**Data extract**
---

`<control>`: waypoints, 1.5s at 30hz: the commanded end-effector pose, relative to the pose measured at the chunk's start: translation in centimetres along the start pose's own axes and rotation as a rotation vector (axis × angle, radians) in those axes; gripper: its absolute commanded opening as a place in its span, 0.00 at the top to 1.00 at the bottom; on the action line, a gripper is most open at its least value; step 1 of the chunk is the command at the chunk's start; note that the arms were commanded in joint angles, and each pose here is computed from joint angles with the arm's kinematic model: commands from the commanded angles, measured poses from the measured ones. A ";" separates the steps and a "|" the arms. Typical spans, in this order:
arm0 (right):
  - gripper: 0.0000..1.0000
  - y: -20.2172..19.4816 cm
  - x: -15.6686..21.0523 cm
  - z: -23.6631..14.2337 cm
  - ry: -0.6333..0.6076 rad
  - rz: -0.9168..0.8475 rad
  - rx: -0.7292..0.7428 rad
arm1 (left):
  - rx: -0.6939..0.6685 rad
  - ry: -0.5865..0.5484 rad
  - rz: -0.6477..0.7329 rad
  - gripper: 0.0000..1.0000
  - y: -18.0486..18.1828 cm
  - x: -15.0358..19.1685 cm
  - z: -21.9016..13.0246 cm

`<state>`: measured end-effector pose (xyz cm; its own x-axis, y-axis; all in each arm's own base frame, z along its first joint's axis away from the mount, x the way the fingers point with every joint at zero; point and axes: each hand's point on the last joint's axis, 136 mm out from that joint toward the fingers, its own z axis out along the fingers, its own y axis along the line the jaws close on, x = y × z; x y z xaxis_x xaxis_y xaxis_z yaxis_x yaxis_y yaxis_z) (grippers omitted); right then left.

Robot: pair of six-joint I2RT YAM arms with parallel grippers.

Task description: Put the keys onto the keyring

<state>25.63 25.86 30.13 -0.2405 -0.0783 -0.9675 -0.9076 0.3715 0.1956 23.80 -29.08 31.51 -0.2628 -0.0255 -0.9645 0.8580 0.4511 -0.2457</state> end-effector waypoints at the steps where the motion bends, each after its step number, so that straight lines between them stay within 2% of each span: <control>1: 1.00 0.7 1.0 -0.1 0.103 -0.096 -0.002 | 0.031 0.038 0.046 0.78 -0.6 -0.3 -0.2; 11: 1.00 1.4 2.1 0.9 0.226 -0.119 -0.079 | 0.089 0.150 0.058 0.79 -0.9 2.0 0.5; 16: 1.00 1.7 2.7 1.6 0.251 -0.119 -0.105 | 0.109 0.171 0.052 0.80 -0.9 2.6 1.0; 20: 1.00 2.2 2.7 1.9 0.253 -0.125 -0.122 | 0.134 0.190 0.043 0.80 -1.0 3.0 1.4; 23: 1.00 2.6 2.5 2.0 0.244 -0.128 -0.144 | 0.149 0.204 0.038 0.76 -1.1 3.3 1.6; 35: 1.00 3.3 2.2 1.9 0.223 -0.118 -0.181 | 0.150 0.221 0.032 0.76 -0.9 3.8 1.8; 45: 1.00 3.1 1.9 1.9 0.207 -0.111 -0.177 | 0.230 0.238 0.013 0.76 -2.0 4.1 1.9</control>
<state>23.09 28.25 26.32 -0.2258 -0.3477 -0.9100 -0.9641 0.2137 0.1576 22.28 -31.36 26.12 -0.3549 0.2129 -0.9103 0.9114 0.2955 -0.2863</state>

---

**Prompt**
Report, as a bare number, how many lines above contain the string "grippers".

**Answer box**
2